John Henry Clarke著 — 実用マテリア・メディカ辞典
臨床
失声 / 腎炎 / 食道炎 / リウマチ / 壊死組織の脱落 / 口渇 / 臆病 / 潰瘍形成 / 嘔吐
特徴
苛性アンモニアの症状は、炭酸塩の症状に酷似する。本薬の苛性は、とりわけ喉、食道、直腸に経験される灼熱感に示される。舌および頬内面の白斑。激しい口渇があり、胃内容物を過度に激しく噴出する。声は低く、弱い。発話は途切れ途切れ。衰弱を伴う失声;または喉の灼熱を伴う生々しいひりつき感を伴う失声。(失声に広く適用できる良薬。)呼吸の著しい圧迫感;患者は息をあえぐ。炭酸塩と同様に臆病がある。非常に驚きやすい。身震い。誤って濃い「家庭用アンモニア」溶液を一口飲んだ男性の中毒例では、口腔および喉の粘膜に著明な腫脹があり、いびき様呼吸、こもって嗄れた声がみられた;その後、血液を帯びた喀痰を伴う咳が生じた。ある晩には頭痛と譫妄があり、同時に尿中に蛋白および硝子円柱を認めた。肩および大腿の筋性リウマチに用いられてきた。粘膜面から出血する。夕方に著しい興奮。< 摂食または飲水後。
関係
アンモニア類、とりわけ Amm. carb. と比較。
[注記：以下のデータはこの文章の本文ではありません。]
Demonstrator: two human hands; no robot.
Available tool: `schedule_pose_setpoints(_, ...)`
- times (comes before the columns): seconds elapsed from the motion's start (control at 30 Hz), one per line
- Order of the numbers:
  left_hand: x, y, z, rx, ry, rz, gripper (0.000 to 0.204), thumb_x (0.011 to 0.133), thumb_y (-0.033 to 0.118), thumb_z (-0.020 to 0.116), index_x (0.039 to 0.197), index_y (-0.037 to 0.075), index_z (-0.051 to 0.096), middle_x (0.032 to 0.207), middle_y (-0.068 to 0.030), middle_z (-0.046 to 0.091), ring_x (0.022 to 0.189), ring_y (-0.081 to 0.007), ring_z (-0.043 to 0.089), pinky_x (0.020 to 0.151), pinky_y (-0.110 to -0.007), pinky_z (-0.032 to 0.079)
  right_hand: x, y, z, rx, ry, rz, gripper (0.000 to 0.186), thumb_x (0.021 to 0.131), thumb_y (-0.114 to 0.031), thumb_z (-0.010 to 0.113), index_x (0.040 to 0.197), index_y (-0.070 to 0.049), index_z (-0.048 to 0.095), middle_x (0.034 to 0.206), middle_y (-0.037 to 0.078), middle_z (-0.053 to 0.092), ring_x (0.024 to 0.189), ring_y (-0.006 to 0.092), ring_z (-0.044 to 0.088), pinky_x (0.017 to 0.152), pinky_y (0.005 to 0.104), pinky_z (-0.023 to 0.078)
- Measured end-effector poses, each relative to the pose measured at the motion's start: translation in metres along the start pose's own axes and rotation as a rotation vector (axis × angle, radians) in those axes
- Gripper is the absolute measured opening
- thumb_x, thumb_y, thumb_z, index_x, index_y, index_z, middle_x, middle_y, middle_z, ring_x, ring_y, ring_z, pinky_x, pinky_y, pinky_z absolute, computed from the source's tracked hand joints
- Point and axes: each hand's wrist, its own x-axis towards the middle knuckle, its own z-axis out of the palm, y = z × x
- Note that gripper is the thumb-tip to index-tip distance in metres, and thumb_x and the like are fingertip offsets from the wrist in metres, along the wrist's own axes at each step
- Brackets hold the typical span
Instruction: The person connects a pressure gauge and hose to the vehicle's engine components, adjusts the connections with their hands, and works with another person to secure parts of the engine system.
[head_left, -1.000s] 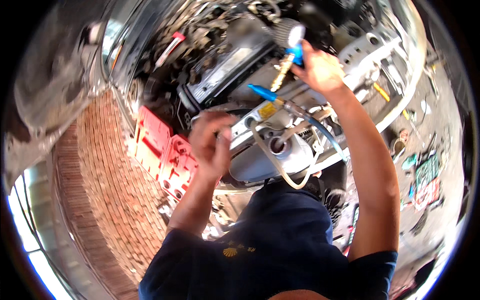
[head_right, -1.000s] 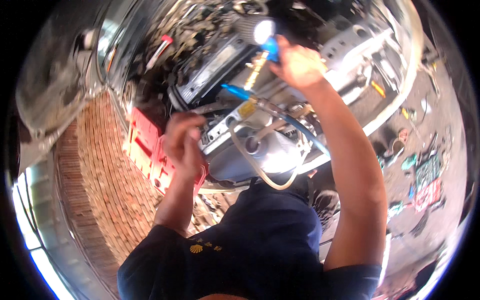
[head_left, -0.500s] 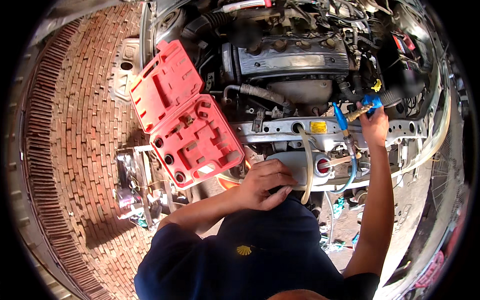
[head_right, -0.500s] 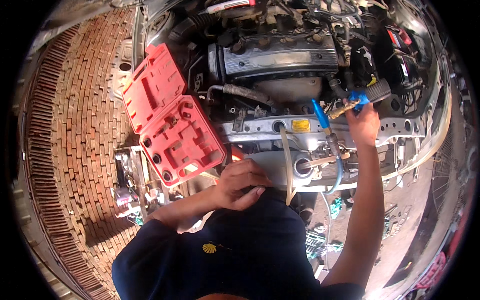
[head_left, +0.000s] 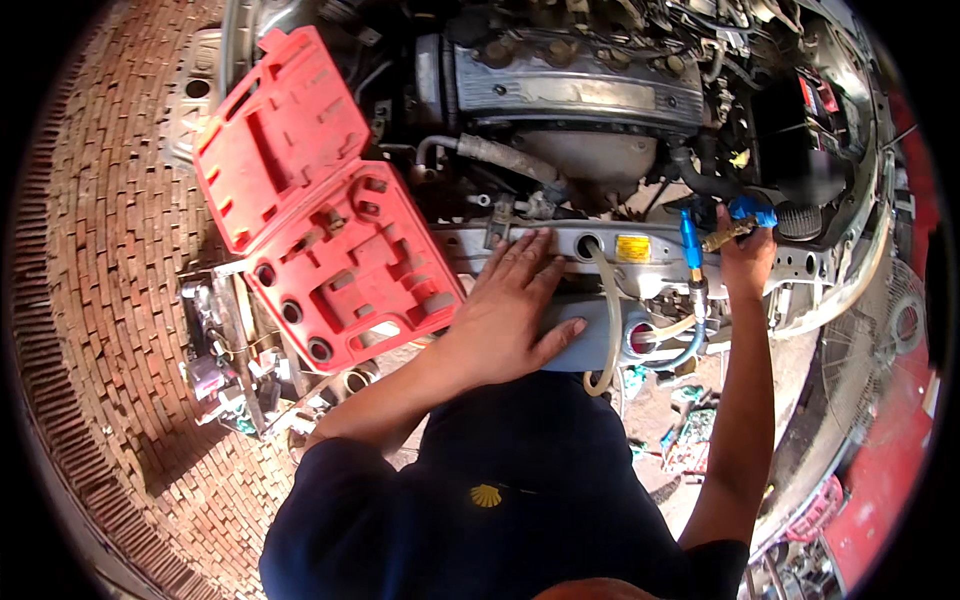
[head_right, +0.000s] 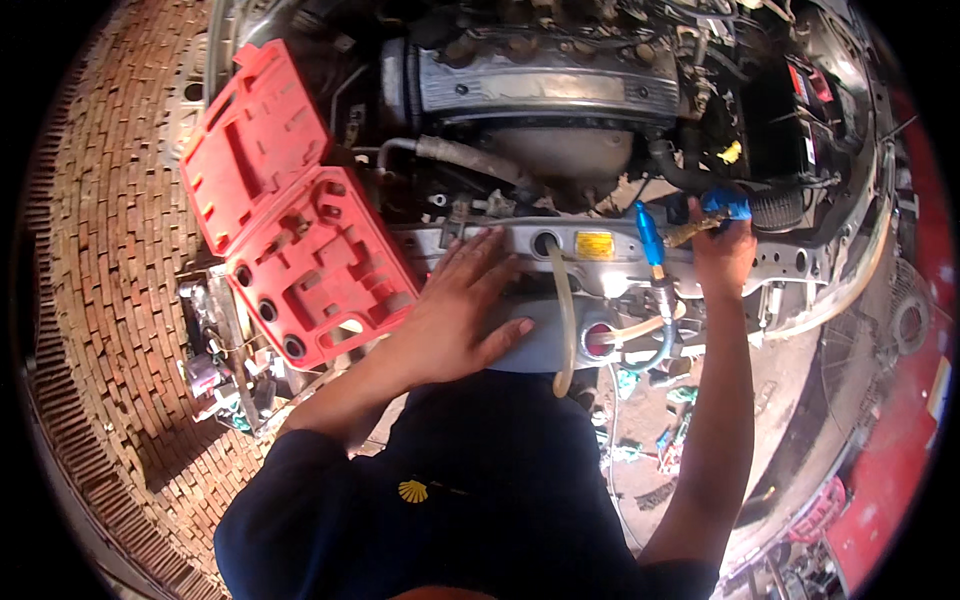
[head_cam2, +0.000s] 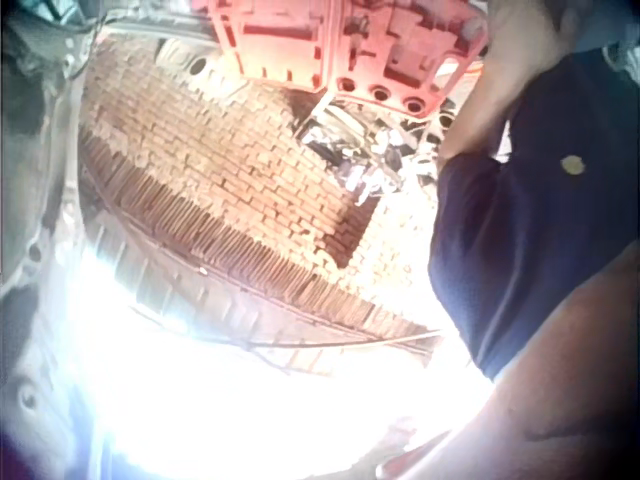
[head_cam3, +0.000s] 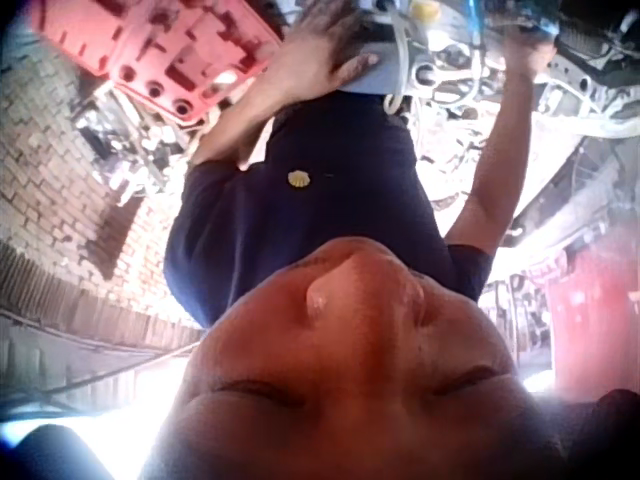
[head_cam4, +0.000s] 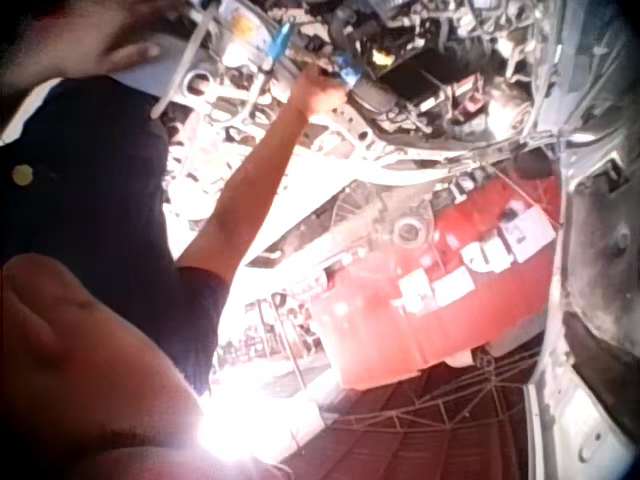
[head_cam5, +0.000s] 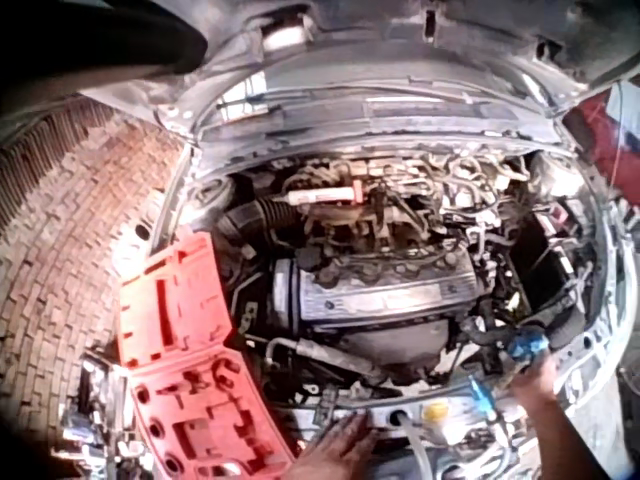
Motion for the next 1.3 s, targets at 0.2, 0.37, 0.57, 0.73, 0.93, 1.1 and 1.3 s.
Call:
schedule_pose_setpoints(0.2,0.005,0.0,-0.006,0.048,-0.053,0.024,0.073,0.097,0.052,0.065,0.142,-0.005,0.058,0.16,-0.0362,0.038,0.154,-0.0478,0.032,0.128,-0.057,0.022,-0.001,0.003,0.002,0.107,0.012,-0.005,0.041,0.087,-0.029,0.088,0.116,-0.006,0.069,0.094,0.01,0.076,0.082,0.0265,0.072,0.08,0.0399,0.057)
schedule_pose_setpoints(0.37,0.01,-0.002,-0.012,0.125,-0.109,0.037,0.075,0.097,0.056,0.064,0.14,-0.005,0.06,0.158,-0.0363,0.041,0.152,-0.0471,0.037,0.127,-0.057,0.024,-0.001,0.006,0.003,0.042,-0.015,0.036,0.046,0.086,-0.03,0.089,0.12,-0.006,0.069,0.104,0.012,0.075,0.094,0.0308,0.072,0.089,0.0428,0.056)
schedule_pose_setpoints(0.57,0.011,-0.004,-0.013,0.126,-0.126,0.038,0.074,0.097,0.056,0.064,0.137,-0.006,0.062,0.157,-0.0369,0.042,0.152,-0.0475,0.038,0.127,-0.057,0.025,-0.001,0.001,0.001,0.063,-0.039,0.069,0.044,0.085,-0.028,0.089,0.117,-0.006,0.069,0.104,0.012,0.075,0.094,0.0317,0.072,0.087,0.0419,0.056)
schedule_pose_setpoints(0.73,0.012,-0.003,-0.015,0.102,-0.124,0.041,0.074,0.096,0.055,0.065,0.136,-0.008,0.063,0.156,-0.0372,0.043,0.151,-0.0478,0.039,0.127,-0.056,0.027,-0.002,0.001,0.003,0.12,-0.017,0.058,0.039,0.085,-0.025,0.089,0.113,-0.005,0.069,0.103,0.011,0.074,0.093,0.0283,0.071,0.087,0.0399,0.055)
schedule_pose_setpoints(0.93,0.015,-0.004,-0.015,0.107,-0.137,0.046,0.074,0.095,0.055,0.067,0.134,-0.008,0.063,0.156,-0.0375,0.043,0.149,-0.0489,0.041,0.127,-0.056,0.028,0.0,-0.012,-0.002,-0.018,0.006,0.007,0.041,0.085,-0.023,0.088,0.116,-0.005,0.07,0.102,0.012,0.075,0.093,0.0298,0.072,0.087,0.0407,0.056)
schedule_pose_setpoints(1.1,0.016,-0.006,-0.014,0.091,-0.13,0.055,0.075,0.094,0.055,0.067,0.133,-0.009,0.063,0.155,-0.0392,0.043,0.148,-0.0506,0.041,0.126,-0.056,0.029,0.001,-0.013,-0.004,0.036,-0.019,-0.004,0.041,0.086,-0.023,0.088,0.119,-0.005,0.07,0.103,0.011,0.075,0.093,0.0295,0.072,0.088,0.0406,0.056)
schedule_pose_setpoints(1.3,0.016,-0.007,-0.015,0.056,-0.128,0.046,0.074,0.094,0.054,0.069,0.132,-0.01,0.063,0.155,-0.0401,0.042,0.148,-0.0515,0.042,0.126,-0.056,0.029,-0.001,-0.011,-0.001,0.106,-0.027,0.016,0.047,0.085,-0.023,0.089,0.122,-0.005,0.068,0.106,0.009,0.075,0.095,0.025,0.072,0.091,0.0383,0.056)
解毒されるもの: 酢および植物酸。
1. 精神
臆病。
2. 頭部
脳が中央、前方、および両側へ突出し、頭蓋が四分割されたかのような感覚があるが、痛みも頭の混乱もない。
5. 鼻
鼻および前頭洞部を覆う皮膚の特異な発赤。鼻閉。水様性鼻カタル。
6. 顔
顔面は極度に蒼白で、最大の苦痛を表す。下唇は通常の3倍に腫脹;中央部に黒い被覆。唇および鼻の粘膜が破壊される。両側の顎角下の腺が腫脹。
8. 口腔
多量の血性流涎。舌根および食道後部の灼熱感と掻爬感。唇、歯肉、および舌が腫脹。
9. 喉
食道の灼熱感と乾燥;嚥下が著しく困難。口蓋垂は後退し、白い膜で覆われる。扁桃が腫脹。口蓋垂は延長し、腫脹。
11. 胃
激しい口渇。粘液および血液の嘔吐と、心窩部の著明な圧痛。胃内容物を鼻および口から激しく噴出する。食道に沿う灼熱感があるが、胃にはない。
12. 腹部
痛み、圧痛、膨満。腹鳴。
13. 便および直腸
多量の血便。裏急後重。
14. 泌尿器
尿は赤色で、アルカリ性。蛋白尿、硝子円柱。
16. 女性生殖器
月経は15日早く来て、きわめて多量。
17. 呼吸器
多量の喀痰を伴う気管支炎;喀痰は血液を帯びる。声は低く、弱い、または出ない。呼吸が著しく困難。息をあえぐ。
22. 上肢
r. 腕の痙攣性攣縮。肩の筋性リウマチ。
24. 全般
すべての開口部から出血し、それにより失神感を生じる。粘膜および胸部臓器の障害;屈筋の収縮;食道および結腸の収縮。著しい消耗と筋力低下;直立姿勢をほとんど保てないほどの脱力;ごくわずかな労作をすると著しく震える。皮膚は熱く乾燥し、その後湿潤し、続いて発汗する。睡眠不穏。身震い;夕方頃の発熱;脈は初め弱く、やや速いが、その後は時間ごとに速まる。非常に驚きやすい。